There is a sea state (not a bad one evidently) where flat bottoms and high COG begin to work against us - I think we just got a lesson in where that starts. Might upset a few, but those things should stay in calm, protected waters - they are not seaworthy.
Apart from being slower than flappy mirage drives, paddles are 'also' o.k. for performing braces, turning boats around (fishing tackle boxes back out of the drink) and other such mundane things. For me a paddle is part of what defines a kayak, and makes them so good at handling the ocean.


----------



## Scotlander

Agree about a paddle it's just instinctive to use it to brace if you feel you are 
about to capsize, good effort getting back in though and sorting himself out 
that didn't look like a pleasant few minutes.
Mal


----------



## Rhino

Occulator said:


> One of the things that amazed me was how difficult the PA is to roll. Ron (Fishnfun), who is no lightweight let me tell ya, proved it on our safety day. Admittedly he was in the bigger version PA, but it took him several attempts and a lot of brute force to flip it. It follows therefore that it is equally as hard (harder actually) to right.
> 
> And as everyone will tell you THE ONLY way to remount a PA is from the rear. End of story. ................
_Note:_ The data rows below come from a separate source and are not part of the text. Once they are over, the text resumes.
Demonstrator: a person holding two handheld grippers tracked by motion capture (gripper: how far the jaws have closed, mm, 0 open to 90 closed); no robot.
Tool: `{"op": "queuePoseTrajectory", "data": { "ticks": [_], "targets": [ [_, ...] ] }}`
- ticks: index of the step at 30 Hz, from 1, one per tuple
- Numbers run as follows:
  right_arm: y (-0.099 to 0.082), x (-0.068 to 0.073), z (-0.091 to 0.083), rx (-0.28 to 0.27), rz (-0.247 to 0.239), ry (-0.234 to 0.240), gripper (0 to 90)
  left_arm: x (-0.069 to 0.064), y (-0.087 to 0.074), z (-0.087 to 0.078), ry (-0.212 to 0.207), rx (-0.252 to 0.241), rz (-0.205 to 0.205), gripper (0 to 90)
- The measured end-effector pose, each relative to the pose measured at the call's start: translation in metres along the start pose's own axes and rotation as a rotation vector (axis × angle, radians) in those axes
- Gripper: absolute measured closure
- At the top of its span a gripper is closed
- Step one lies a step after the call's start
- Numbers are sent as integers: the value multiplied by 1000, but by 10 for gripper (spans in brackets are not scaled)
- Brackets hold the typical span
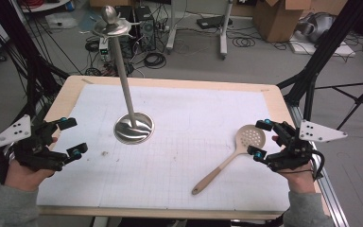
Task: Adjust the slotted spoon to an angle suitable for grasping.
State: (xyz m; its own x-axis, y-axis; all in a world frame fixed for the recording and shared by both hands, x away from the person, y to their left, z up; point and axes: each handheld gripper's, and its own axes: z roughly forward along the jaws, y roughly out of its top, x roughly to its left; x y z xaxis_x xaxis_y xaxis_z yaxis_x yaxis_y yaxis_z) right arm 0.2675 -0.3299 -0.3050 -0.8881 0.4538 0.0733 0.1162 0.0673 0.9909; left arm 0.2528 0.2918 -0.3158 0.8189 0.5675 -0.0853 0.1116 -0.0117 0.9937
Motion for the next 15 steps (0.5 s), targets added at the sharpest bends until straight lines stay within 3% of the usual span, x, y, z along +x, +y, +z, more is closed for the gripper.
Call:
{"op": "queuePoseTrajectory", "data": {
  "ticks": [7,12,15],
  "targets": [
    [-8,-1,10,45,13,27,114,0,1,-2,-3,-14,-11,53],
    [-14,-1,15,67,13,41,198,-1,1,-1,-12,-12,-10,53],
    [-21,-2,19,99,9,56,309,0,0,0,-16,-13,-14,53]
  ]
}}
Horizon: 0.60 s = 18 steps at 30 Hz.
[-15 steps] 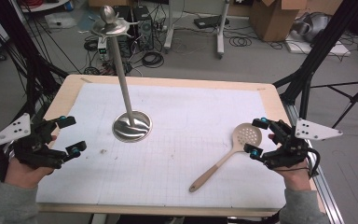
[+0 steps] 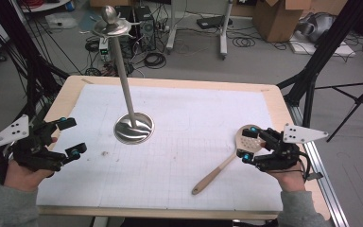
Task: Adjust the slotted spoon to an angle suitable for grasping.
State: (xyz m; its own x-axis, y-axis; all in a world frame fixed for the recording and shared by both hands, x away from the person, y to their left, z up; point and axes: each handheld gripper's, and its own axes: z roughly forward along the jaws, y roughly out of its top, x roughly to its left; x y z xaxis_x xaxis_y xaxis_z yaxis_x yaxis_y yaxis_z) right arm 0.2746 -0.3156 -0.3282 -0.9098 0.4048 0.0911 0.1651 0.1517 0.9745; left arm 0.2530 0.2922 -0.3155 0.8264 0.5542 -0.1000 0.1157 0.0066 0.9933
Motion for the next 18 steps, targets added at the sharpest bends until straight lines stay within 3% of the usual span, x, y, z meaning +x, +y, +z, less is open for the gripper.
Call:
{"op": "queuePoseTrajectory", "data": {
  "ticks": [8,12,15,18],
  "targets": [
    [-23,-6,13,84,34,4,618,1,-2,-2,13,6,1,53],
    [-34,-8,16,118,30,-31,793,1,-2,-2,18,6,0,53],
    [-41,-10,18,133,31,-57,875,1,-2,-2,15,7,4,53],
    [-49,-14,20,148,45,-82,892,2,-3,-2,17,11,-2,53]
  ]
}}
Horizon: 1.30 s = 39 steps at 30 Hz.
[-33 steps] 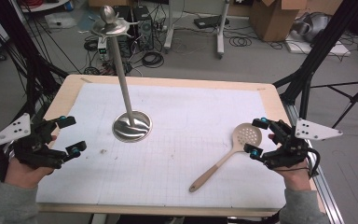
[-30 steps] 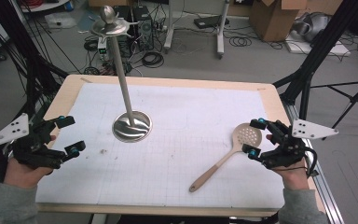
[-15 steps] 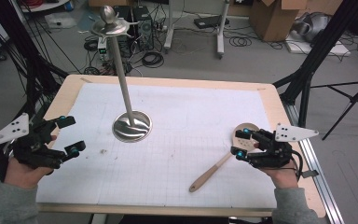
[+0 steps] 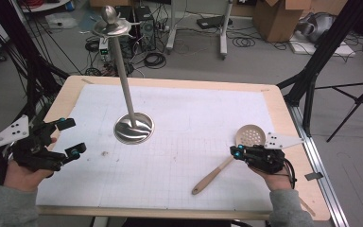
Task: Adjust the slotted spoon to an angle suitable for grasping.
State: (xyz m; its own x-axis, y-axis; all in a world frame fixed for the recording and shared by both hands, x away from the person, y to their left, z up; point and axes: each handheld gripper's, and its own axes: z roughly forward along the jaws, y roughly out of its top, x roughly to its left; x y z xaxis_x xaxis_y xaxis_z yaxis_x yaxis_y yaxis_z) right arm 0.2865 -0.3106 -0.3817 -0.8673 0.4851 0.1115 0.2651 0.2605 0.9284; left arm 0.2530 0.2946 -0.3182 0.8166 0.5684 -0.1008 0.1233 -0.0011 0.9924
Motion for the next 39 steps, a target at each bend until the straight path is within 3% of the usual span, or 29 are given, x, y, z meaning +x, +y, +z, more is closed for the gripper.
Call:
{"op": "queuePoseTrajectory", "data": {
  "ticks": [15,21,25,34,39],
  "targets": [
    [-24,-20,21,132,6,-129,899,-1,-5,-3,14,17,-5,54],
    [-31,-28,34,214,-14,-114,900,0,-7,-9,27,21,-10,54],
    [-34,-33,40,239,-14,-86,900,0,-8,-12,34,22,-13,53],
    [-41,-40,51,327,-9,-133,900,0,-9,-17,45,23,-16,54],
    [-42,-42,52,334,-12,-136,900,1,-10,-19,50,24,-24,54]
  ]
}}
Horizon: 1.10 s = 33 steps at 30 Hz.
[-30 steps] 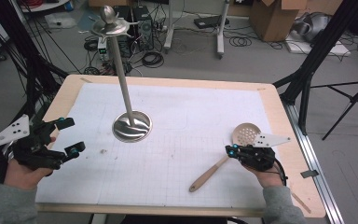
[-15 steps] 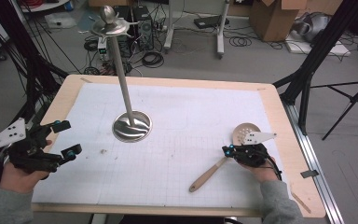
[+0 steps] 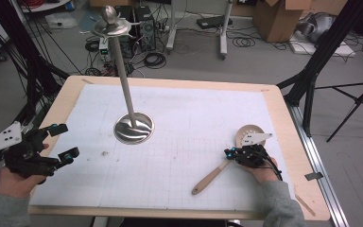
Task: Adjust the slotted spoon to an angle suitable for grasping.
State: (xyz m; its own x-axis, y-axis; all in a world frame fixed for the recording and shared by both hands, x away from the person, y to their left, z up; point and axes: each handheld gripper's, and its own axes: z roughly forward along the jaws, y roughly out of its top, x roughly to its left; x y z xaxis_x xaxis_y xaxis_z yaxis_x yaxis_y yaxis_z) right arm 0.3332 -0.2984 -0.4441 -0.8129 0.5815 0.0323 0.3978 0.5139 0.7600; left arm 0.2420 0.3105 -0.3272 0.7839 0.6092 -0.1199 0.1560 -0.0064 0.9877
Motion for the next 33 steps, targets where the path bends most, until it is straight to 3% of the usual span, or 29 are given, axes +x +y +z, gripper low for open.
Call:
{"op": "queuePoseTrajectory", "data": {
  "ticks": [10,22,25,29,31,33],
  "targets": [
    [-3,0,-5,24,-14,-40,900,1,0,-1,-2,-1,-1,53],
    [-30,-11,-32,-24,68,-51,900,1,1,0,-6,-6,-1,54],
    [-36,-13,-37,-29,78,-63,900,1,2,0,-9,-7,0,53],
    [-35,-12,-38,-28,55,-76,900,2,2,2,-11,-6,2,53],
    [-36,-11,-41,-48,51,-65,900,2,2,2,-10,-5,0,54],
    [-38,-8,-47,-104,45,-33,900,3,2,3,-10,-9,-2,53]
  ]
}}
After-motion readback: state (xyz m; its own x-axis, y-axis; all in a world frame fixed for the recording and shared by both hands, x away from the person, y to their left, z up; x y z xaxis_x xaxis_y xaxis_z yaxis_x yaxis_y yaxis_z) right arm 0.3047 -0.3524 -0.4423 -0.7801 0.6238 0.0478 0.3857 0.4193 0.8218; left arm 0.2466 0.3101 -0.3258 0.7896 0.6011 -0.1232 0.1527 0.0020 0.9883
Occy, whilst I don't doubt that Ron had some difficulty righting his PA, it doesn't have to be difficult. 
It was demonstrated at a Victorian safety by a vyak member (Chevvy) just how easy it can be with the use of a strap. By the sounds of things he was much more slightly built than Ron and he did it with ease.

As far as a rear entry being the only way to re-enter the PA, well that's just not right either. I've have entered via the rear and also the side, and I found the side re-entry just as easy, if not easier. Others have also re-entered from the bow.


----------



## RekFix

kraley said:


> Kayaks are inherently unseaworthy.


That's it right there.


----------



## gbc

Kraley - I like outbacks - low seat, good underwater shape, narrowish beam, low cog, peddles AND a paddle - there's hardly any downside. You're right, seamanship is important and in my opinion old mate showed plenty of it, choosing to leave behind his gear and bring back a dam busting PA which was totally outclassed by the conditions - in my opinion.


----------



## Barrabundy

I also think that video is a must-see for all kayakers. It's one thing to imagine what you would do if you rolled your kayak but watching that demonstrates some of the issues. I've rolled mine so can relate to that guy but I still make a point of doing a practice re-entry every now and then to make sure I'm still up to the task.

One of the hazards of tipping a kayak was also apparent in the video and that was the paddle and other stuff that was leashed to the hull but floating in the water. Imagine ending up tangled in that somehow!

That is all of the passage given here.